A former repossession agent has expanded his $30 million police brutality lawsuit against the city of Greenwood and one of its lawmen to include a police shift captain and suspended Leflore County Judge Solomon C. Osborne.
A court date has been set for June 21 in U.S. District Court in Greenville.
Chris Reed is suing the city, Osborne, Officer Curtis Lee and Capt. Henry Harris for deprivation of property and injuries he received after trying to repossess a silver Mercedes Benz parked at the end of the driveway to Osborne's office Nov. 7.
The federal lawsuit also claims that incompetency in the Greenwood Police Department and a conspiracy between police and Osborne led to Reed's false arrest.
The original complaint filed on Nov. 25 did not list Osborne and Harris as defendants. But Reed's attorney, Lee Abraham, says witness statements and results from an internal police investigation led to the decision to include them.
"We postured the case as a result of our thorough investigation," Abraham said.
In the lawsuit, Osborne is accused of battery and named a "state actor," meaning he was helped by a police officer to deprive Reed of his rights. Osborne was not available for comment.
The incident described in the lawsuit began at Osborne's office, where Reed was trying to pick up the Mercedes. The amended complaint follows basically the same scenario in the original lawsuit, with Osborne in another vehicle chasing down Reed and grabbing him around the neck to stop the repossession and Lee cuffing Reed, dropping his head against a curb twice and issuing him a citation for blocking traffic.
The vehicles were eventually towed to Cannon Chevrolet, and the Mercedes was returned to Osborne.
The lawsuit accuses Lee of false arrest, excessive use of force and reckless disregard for Reed's well-being.
Police Chief Ronnie White declined comment about the pending lawsuit.
Following the incident, Reed was hospitalized and underwent brain surgery to remove a potentially deadly aneurysm behind his eye. The lawsuit claims he "continues to suffer constant headaches, blurred vision, no sense of smell and fatigues easily."
Reed says he signed, under Lee's direction, an affidavit charging Osborne with assault and trespassing and malicious mischief, only to learn later that police had no record of the document. Reed also tried to press charges against Lee, but Harris told him he couldn't do so against a police officer, according to the lawsuit. State law allows complaints against officers pending circuit court review.
Harris is accused of denying Reed his constitutional right to access to the courts.
The lawsuit blames all of the defendants for depriving Reed of his property, citing a state law authorizing "self-help" repossession, which doesn't require a court order "so long as the repossession may be effected without a breach of the peace." Under this law, the property legally belonged to Reed and his employer, American Lender Service Co., the suit contends.
"No breach of peace occurs merely because the repossessor enters upon a person's driveway, carport or into an open garage to retrieve the vehicle," it says.

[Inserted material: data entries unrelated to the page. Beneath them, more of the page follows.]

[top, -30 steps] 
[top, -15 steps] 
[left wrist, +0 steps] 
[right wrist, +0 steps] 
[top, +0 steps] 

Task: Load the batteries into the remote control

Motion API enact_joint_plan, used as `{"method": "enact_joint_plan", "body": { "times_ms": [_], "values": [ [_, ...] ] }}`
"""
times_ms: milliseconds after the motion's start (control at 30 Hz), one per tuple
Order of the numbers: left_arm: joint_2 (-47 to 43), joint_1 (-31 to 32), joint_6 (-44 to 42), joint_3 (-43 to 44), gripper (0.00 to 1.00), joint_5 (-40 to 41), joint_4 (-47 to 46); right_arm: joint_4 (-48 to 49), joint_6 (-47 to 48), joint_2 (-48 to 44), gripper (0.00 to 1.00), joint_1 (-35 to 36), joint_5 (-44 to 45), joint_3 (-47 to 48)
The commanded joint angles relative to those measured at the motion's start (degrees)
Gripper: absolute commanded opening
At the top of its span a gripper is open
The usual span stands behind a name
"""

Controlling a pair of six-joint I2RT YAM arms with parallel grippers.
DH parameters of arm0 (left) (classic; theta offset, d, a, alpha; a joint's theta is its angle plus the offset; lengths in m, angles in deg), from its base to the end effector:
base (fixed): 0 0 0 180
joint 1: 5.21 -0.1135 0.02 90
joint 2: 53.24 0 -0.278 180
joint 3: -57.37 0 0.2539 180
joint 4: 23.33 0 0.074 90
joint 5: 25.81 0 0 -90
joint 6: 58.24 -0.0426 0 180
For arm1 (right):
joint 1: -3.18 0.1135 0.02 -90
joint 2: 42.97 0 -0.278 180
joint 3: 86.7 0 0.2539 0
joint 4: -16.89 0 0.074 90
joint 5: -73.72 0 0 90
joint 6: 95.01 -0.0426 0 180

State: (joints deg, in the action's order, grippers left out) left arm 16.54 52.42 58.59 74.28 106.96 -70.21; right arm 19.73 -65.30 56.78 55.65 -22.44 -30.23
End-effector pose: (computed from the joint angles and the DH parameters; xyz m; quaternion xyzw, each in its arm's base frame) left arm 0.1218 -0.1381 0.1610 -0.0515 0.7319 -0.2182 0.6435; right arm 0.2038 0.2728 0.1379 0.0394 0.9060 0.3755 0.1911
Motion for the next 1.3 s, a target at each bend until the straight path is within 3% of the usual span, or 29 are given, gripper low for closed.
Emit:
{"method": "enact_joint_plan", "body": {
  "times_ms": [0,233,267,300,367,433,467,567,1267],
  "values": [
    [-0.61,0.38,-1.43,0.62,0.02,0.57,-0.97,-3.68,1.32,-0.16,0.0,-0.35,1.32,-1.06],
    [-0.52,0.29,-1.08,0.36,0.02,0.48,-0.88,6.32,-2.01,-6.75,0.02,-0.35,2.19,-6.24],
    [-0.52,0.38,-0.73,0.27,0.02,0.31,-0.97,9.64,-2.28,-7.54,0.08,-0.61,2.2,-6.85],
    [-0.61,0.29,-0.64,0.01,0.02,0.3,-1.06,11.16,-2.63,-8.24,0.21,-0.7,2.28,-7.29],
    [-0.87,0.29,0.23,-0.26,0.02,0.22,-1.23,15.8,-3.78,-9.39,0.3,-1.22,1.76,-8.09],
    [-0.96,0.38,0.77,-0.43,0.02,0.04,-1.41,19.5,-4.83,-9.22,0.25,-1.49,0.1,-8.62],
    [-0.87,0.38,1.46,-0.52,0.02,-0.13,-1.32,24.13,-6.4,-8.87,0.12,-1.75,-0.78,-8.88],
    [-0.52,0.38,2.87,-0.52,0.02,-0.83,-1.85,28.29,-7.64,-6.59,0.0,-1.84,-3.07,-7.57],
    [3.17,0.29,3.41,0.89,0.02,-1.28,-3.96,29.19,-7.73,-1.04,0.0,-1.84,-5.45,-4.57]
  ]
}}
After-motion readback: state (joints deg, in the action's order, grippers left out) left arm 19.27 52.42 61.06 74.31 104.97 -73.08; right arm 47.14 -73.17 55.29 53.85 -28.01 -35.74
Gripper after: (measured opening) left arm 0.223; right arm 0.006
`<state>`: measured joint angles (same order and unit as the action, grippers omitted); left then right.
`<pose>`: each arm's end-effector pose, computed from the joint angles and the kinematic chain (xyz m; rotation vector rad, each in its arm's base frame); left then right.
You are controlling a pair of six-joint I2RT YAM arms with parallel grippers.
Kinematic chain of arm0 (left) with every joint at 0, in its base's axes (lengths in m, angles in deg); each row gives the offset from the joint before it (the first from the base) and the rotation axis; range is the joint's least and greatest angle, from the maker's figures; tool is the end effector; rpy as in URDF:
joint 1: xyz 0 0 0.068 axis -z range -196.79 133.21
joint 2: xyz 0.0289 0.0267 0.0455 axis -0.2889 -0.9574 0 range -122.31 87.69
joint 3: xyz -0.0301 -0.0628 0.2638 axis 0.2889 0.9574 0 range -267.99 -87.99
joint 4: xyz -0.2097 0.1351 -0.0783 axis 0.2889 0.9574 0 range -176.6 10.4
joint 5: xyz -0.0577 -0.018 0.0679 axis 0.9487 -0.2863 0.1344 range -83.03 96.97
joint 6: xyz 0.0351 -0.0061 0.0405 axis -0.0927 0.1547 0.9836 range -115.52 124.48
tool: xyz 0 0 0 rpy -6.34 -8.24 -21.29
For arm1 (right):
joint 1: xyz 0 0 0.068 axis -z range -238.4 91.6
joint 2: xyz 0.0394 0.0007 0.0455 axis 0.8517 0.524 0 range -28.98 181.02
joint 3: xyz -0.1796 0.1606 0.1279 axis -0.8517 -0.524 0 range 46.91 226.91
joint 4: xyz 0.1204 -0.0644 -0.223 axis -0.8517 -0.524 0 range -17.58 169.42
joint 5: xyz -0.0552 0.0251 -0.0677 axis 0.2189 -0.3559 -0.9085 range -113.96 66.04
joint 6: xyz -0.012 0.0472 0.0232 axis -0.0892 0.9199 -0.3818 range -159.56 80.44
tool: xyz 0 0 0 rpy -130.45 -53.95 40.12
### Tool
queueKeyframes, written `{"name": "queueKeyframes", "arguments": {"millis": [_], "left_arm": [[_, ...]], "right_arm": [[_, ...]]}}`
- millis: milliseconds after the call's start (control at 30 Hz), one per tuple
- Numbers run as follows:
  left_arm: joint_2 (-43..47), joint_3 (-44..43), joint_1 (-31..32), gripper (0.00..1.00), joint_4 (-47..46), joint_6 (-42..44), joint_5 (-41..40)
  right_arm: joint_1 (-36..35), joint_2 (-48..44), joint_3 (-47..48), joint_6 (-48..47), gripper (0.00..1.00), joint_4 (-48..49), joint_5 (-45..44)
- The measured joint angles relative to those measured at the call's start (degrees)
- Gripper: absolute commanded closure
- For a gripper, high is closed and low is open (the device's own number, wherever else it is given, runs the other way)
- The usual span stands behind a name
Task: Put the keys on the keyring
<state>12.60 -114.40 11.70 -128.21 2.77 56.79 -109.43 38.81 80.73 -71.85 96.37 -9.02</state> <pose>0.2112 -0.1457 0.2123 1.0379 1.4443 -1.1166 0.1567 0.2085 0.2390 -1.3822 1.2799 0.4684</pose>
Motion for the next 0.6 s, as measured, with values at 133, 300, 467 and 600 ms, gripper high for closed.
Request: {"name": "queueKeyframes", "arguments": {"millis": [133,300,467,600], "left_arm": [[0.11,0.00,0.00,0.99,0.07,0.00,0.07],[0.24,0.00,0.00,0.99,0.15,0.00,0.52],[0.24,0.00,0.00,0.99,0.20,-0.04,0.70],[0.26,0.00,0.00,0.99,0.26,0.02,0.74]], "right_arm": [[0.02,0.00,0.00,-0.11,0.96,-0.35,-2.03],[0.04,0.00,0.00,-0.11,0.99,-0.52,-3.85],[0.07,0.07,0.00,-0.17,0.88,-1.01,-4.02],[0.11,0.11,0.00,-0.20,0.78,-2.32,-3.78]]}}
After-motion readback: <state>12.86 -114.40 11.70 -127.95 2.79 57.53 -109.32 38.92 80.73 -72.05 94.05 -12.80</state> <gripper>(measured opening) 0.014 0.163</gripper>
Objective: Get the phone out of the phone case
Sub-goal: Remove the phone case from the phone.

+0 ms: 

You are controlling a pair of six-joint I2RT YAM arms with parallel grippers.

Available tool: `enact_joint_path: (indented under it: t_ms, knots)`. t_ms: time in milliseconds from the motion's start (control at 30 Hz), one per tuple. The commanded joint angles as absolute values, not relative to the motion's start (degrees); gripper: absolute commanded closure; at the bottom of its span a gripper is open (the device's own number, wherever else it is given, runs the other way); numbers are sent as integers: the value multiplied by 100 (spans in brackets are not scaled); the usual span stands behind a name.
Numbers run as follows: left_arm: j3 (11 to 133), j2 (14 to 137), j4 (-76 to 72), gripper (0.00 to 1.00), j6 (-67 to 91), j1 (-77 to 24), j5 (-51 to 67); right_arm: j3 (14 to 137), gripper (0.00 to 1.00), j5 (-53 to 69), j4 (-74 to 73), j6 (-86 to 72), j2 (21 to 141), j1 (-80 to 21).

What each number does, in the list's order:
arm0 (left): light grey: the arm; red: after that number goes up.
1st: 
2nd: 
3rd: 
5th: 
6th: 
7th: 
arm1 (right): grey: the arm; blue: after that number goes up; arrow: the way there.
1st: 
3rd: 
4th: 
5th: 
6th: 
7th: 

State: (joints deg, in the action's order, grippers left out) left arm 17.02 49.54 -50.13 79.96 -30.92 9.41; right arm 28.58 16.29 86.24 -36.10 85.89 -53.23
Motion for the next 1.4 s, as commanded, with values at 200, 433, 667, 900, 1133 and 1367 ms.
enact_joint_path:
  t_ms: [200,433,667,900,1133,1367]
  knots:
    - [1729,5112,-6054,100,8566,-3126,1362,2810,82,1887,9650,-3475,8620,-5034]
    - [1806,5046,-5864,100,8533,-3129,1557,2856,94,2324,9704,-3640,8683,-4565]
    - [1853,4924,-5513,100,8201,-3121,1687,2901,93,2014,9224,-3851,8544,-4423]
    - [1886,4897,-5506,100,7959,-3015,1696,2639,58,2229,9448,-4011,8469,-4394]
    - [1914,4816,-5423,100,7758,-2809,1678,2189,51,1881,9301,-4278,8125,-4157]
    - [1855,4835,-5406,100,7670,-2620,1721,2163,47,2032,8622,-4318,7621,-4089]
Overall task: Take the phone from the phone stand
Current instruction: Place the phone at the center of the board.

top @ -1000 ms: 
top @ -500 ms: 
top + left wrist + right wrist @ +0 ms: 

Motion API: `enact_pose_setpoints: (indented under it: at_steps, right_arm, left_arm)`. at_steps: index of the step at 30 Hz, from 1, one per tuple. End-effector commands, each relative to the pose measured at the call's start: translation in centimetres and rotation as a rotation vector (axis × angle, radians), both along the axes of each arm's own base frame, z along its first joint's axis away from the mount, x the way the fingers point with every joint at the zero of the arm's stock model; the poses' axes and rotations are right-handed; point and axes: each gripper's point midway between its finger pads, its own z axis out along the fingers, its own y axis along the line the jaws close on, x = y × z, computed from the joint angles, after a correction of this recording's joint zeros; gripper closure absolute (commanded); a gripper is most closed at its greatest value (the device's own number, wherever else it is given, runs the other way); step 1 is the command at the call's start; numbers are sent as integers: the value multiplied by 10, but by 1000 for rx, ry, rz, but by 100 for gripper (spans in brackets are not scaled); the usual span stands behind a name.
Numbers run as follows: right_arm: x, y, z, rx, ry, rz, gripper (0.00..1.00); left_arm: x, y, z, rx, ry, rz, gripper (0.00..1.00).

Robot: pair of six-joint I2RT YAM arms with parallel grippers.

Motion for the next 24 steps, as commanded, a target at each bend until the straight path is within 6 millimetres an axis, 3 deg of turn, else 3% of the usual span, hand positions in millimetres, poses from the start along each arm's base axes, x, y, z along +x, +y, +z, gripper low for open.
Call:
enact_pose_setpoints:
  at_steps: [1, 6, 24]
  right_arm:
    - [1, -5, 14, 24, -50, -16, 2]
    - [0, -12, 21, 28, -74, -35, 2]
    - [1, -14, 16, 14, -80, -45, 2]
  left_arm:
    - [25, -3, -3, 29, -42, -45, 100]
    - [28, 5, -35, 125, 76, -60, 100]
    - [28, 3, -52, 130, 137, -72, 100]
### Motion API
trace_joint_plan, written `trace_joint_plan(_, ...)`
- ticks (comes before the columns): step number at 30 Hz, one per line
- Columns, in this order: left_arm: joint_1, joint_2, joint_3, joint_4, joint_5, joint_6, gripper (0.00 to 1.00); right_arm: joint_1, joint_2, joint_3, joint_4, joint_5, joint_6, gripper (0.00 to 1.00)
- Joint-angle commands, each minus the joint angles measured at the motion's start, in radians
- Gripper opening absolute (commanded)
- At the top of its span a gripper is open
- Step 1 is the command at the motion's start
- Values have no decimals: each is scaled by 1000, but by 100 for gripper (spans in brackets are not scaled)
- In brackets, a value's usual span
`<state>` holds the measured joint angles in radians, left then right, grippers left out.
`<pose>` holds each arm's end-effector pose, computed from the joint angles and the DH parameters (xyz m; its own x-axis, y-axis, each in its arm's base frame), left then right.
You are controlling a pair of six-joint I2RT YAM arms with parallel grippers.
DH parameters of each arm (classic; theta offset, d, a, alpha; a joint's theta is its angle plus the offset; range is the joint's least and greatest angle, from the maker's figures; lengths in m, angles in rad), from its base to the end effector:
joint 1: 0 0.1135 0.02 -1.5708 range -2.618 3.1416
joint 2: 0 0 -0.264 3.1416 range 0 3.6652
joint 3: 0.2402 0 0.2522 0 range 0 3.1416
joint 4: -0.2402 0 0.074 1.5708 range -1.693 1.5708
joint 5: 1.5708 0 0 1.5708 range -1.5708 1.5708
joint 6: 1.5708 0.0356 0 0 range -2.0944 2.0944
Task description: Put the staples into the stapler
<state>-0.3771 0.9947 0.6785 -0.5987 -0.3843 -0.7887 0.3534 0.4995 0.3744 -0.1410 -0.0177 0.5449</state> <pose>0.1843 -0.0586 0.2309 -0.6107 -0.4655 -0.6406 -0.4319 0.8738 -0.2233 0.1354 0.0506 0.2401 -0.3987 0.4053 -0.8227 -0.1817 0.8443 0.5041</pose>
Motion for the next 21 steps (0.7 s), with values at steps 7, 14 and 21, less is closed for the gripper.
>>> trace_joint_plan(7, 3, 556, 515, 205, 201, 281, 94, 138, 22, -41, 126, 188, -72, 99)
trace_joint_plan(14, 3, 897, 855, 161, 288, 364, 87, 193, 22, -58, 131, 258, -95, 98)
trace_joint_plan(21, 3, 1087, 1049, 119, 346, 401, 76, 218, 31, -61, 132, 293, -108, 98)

The suit also claims the officers at the scene, including Lee, approved the repossession at first.
"After being on scene for approximately 10 to 15 minutes, and after verifying the information on the repossession paperwork, the officers informed Osborne that Plaintiff had a right to the vehicle and ordered the individual with Osborne to move his vehicle from blocking the roadway," the suit says.
Reed says Harris later claimed that Reed needed a court-issued Writ of Replevin to take the car. The complaint denies the need for such an order.
The lawsuit ties its deprivation of property claim to ignorance within the Police Department. According to the suit, Lee and Harris were not adequately trained on the laws pertaining to repossessions or on handling stressful situations. The deficiency is evident in the department's own internal investigation into the matter, the complaint says.
This misconduct "is clearly proven even in the City's own internal investigation which was provided as part of the Defendant's core disclosure," it says.